[PATCH v9 05/11] KEYS: trusted: Open code tpm2_buf_append()

public inbox for linux-integrity@vger.kernel.org
 help / color / mirror / Atom feed

From: Jarkko Sakkinen <jarkko@kernel.org>
To: linux-integrity@vger.kernel.org
Cc: Jarkko Sakkinen <jarkko.sakkinen@opinsys.com>,
	Jonathan McDowell <noodles@earth.li>,
	James Bottomley <James.Bottomley@HansenPartnership.com>,
	Jarkko Sakkinen <jarkko@kernel.org>,
	Mimi Zohar <zohar@linux.ibm.com>,
	David Howells <dhowells@redhat.com>,
	Paul Moore <paul@paul-moore.com>,
	James Morris <jmorris@namei.org>,
	"Serge E. Hallyn" <serge@hallyn.com>,
	keyrings@vger.kernel.org (open list:KEYS-TRUSTED),
	linux-security-module@vger.kernel.org (open list:SECURITY
	SUBSYSTEM), linux-kernel@vger.kernel.org (open list)
Subject: [PATCH v9 05/11] KEYS: trusted: Open code tpm2_buf_append()
Date: Sun, 25 Jan 2026 21:25:15 +0200	[thread overview]
Message-ID: <20260125192526.782202-6-jarkko@kernel.org> (raw)
In-Reply-To: <20260125192526.782202-1-jarkko@kernel.org>

From: Jarkko Sakkinen <jarkko.sakkinen@opinsys.com>

tpm2_buf_append_auth() has a single call site and most of its parameters
are redundant. Open code it to the call site so that less cross-referencing
is required while browsing the source code.

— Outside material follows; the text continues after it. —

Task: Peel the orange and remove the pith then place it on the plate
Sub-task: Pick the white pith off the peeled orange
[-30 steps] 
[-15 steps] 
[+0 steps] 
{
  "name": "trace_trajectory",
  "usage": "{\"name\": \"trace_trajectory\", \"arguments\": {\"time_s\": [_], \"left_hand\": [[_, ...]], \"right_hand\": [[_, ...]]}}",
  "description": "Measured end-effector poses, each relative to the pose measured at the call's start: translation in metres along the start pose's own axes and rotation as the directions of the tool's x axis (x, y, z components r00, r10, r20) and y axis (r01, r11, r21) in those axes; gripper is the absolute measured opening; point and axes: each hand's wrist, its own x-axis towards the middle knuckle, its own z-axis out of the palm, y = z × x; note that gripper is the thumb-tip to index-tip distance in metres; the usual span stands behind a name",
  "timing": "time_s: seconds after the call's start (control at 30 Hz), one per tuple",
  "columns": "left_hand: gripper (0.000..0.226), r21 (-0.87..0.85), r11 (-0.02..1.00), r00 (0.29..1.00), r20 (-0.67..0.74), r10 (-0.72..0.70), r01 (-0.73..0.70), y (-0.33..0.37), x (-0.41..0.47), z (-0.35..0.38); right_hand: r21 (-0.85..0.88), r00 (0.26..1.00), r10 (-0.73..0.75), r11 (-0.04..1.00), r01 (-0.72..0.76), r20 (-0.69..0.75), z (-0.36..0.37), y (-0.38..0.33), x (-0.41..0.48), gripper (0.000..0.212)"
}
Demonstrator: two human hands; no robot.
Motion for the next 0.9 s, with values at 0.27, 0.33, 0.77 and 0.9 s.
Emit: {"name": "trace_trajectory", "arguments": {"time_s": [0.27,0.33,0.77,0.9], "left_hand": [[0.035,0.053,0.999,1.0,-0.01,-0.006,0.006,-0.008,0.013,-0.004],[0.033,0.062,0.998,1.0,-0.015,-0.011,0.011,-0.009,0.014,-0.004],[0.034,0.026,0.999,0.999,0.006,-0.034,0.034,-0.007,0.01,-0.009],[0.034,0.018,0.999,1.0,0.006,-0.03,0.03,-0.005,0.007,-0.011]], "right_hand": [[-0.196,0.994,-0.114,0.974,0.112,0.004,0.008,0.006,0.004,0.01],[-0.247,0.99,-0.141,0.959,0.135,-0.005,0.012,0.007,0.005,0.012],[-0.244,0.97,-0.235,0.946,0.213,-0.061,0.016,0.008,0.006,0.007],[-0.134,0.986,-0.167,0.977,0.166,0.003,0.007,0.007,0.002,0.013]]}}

Signed-off-by: Jarkko Sakkinen <jarkko.sakkinen@opinsys.com>
Reviewed-by: Jonathan McDowell <noodles@earth.li>
---
v6:
- Trimmed the patch by removing comment update as it is out of scope.
---
 security/keys/trusted-keys/trusted_tpm2.c | 40 ++++-------------------
 1 file changed, 7 insertions(+), 33 deletions(-)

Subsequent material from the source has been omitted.